The Abiquo cloud platform integrates with your existing technology and enterprise systems. It allows you to manage and control virtual resources. Users have self-service access to the catalogue of VM templates to deploy their VMs within the resource limits set by the administrators.
Using Abiquo's plugin and integration architecture, you can create your own unique cloud offering.
Three important components of the Abiquo Architecture are the Abiquo User Interface, Orchestrator and Remote Services.
The Abiquo orchestrator module has several components
Users can access the Abiquo platform through the GUI using a browser, or as a third-party interface. They can download templates from the external virtual image provider and deploy them onto the virtualized hardware. The Abiquo platform basically consists of the Abiquo Server, Abiquo Remote Services and the relational database (included with the Abiquo Server). The Abiquo platform interacts with the hypervisors to manage the virtualized hardware for the users.
Services
A guide to the Services used by the Abiquo platform.
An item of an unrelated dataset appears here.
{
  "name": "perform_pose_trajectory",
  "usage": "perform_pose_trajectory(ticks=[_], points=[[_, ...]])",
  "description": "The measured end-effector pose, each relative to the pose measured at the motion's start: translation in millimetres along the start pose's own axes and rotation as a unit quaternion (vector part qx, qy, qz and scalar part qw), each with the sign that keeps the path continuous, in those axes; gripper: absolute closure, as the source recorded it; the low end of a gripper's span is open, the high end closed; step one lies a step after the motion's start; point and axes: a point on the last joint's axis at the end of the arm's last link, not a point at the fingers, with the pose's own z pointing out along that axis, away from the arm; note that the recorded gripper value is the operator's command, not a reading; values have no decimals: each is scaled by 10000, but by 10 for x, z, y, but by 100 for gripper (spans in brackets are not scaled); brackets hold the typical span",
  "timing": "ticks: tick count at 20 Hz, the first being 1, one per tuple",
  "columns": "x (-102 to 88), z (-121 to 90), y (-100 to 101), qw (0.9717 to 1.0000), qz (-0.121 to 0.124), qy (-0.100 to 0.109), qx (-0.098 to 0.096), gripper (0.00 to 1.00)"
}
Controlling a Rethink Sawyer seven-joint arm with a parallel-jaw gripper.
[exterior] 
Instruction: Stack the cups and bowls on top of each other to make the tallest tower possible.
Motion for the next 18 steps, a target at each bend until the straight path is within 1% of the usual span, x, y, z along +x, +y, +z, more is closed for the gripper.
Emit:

Tomcat: Abiquo server program.
DHCP Server: Used to dynamically manage the network. Note that Abiquo recommends the use of a separate DHCP Relay Server.
Mail Server: Used to send emails.
Rabbit MQ: Queue program used to manage queues for each datacenter.
MariaDB (or MySQL): Database to store Abiquo platform data.
Redis: Used to store subscriptions for monitoring VMs (e.g. state changes).
Apache Tomcat
Abiquo Server program.
DHCP and DHCP Relay
In Abiquo, you can assign IP addresses directly to a VM template to deploy the VM with this network configuration, and the DHCP server will bind the MAC and IP addresses.
Abiquo supports DHCP using OMAPI or dnsmasq and the DHCP server is optional. You can also configure networking using cloud-init.
When you configure the platform to use a network management system, such as VMware NSX-T, the platform will use its DHCP servers, with the platform server for fallback. To allow VMs to obtain their IP addresses from a DHCP server or other means outside the platform, connect them to unmanaged networks in Abiquo.
The built-in DHCP Server usually only serves leases to machines created in Abiquo, so it should not affect the rest of your infrastructure. However, as a security measure Abiquo recommends that you configure your firewall to filter the traffic from this server outside of the cloud platform. When using the DHCP server with OMAPI, the server may require one VNIC for each VLAN that it is listening on, so in a large environment, you may need to use a DHCP relay server.
Mail Server
Used to send emails to the owners of physical machines and VMs. Also used to send mail using action plans. You can configure a mail server for each reseller.
RabbitMQ
Queue program used to manage queues for each datacenter.
Redis
Used to store subscriptions for VM monitoring.
NFS
NFS Services are used to share VM templates in the catalogue with cloud nodes and the Abiquo Server. For security reasons, you should not permit access to the server providing the NFS share, except to the cloud nodes and the Abiquo server.